Par: Ahmed Halfaoui
Tout laisse croire que l’Algérie est en train de changer, par le bas, sans que les «changeurs» à la mode «arabe», sponsorisés par les «grandes démocraties», trouvent un quelconque ancrage dans cette lame de fond, qui pose les vraies questions des citoyens réels.
Il n’y a qu’à observer que toutes les revendications révèlent les véritables dérives et non pas les noumènes, en vogue dans les menaces aéroportées que lançaient Hillary Clinton et ses larbins européens.
La première et la plus déterminante de ces dérives est l’abandon de la souveraineté nationale au profit des marchands internationaux.
C’est elle qui explique le plus que les richesses nationales ne contribuent pas au développement du pays (pays riche, peuple pauvre), mais à la prospérité des fournisseurs étrangers et de leurs relais locaux, quand l’investissement public peut résoudre un grand nombre de problèmes, dont ceux de la croissance et de l’emploi.
La pression populaire pousse surtout dans ce sens, qui ne se satisfera pas des mesurettes «patriotiques» qui, de toutes façons, ne peuvent suffire à inverser ou à refondre une économie extravertie et livrée aux vents capricieux du marché mondial.
S’ouvriront, bientôt, les débats concrets sur le sujet. Parce qu’il n’y a pas une autre réponse économique que celle-ci. L’utilisation pleine et entière de nos ressources dans l’industrialisation du pays et la dynamisation de notre agriculture.

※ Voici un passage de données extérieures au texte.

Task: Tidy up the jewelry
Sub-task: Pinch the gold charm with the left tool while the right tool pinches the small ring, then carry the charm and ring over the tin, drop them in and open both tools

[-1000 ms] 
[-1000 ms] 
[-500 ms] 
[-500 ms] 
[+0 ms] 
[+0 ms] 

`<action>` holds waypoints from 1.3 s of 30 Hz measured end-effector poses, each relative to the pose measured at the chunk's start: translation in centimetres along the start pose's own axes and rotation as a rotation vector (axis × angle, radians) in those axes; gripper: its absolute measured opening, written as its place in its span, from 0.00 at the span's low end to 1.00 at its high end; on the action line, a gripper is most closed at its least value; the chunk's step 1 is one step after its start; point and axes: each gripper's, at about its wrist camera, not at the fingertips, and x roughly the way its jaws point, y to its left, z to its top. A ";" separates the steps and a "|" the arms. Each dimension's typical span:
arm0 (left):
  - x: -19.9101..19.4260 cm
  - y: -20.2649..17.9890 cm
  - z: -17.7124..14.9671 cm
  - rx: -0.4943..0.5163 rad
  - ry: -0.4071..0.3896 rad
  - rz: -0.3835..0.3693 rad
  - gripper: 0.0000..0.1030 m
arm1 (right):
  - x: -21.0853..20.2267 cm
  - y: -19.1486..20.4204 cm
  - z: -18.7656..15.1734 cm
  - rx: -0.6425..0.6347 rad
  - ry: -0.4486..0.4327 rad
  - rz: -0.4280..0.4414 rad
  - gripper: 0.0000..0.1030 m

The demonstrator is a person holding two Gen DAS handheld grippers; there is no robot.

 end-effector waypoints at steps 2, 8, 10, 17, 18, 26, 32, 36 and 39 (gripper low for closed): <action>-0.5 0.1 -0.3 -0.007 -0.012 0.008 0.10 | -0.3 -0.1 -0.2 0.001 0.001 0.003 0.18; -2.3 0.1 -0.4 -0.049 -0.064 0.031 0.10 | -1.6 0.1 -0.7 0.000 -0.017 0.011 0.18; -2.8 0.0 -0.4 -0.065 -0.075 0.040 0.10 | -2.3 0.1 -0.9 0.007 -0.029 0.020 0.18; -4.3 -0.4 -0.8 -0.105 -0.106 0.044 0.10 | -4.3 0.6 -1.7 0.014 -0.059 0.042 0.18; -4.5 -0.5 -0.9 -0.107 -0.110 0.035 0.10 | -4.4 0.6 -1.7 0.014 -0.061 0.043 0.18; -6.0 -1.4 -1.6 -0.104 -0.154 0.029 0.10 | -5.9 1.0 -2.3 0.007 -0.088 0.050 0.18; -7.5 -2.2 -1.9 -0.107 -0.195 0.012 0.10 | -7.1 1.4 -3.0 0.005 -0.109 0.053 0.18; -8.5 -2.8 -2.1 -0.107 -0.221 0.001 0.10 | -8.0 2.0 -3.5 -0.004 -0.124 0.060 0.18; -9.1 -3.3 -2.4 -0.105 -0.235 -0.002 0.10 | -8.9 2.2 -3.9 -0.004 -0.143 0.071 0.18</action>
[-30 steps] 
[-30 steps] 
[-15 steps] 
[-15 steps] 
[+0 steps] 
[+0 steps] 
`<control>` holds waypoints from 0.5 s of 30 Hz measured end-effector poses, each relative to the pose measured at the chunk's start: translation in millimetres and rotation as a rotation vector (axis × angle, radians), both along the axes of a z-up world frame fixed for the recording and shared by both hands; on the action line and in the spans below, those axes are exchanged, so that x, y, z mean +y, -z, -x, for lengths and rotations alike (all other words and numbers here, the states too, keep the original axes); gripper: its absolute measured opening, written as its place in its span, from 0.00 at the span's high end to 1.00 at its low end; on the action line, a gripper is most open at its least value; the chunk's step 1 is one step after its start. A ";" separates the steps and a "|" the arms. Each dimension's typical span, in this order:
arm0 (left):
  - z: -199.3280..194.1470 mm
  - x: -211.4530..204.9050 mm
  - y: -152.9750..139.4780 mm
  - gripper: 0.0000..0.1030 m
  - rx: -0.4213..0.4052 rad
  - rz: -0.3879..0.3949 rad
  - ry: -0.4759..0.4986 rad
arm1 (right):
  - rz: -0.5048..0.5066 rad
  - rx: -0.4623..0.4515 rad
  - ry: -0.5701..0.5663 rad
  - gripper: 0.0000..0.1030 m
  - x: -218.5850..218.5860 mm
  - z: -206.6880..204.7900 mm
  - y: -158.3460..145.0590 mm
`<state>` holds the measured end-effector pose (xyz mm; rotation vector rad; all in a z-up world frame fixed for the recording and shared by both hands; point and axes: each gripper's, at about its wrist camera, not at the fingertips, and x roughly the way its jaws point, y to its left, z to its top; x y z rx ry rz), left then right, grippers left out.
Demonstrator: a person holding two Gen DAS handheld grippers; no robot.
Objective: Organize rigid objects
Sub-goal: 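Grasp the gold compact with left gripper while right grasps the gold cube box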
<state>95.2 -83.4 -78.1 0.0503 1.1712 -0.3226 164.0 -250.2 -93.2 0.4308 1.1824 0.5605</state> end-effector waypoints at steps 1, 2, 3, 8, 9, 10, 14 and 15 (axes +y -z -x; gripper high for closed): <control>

La deuxième dérive, qui a beaucoup à voir avec la première, est le climat propice aux «affaires» qui s’est créé (l’euphorie libérale et la panique de rester sur le carreau) et qui a provoqué une course effrénée à l’accumulation, avec tout ce que cela suppose comme «dessous de table» nécessaires pour se frayer le chemin, vers les contrats juteux, dans la jungle des tractations commerciales et irrésistibles pour des fonctionnaires et des bureaucrates aspirés par le délire de l’enrichissement.
On appelle cela la corruption, pour la dissocier, du point de vue moral, du système qui la nourrit et sans lequel elle ne pourrait exister.
La troisième dérive est d’avoir cru que le peuple croit à l’économie de marché et qu’il allait en accepter les règles, alors qu’aucun peuple au monde ne l’a fait de son propre gré.
Ce qui fait qu’on soit devant ce qu’il pense et qu’il exprime dans différents modes opératoires. Le personnel politique au pouvoir essaie de réagir au coup par coup. Mais, la dynamique semble en route pour que le changement soit une révision complète des données politiques qui ont exclu ceux pour qui les mots démocratie et droits de l’homme veulent dire autre chose que le «chacun pour soi» dans une course à armes inégales où les déjà nantis et les «bras longs» sont en pole position.
Le minima requis se trouve dans la rupture des accords internationaux léonins et la libération complète de l’initiative économique de l’Etat, qui compensera les chimériques IDE. Il y a un pays à reconstruire et un peuple qui attend.
En Tunisie, le débat a été ouvert, et on a fait peur aux Tunisiens. Le patron des patrons de ce pays, M. Ben Sedrine, lançait l’alarme : «Le recours obsessif à l’Etat Mama, au niveau de l’emploi, est une chimère… Car les pansements et les charpies étatistes ne servent à rien dans les tranchées de la crise sociale…».
Son argument est que nous sommes dans : «un monde où les forces du marché et les agences de notation dominent la planète. Organisent la compétition entre les nations. Contrôlent les richesses. Assurent la gouvernance mondiale».
Soit exactement ce qui a été dit pour que l’Algérie détruise ses capacités de production, démantèle les dispositifs de protection de son marché et sombre dans l’apathie, en quête inassouvie d’investissements illusoires.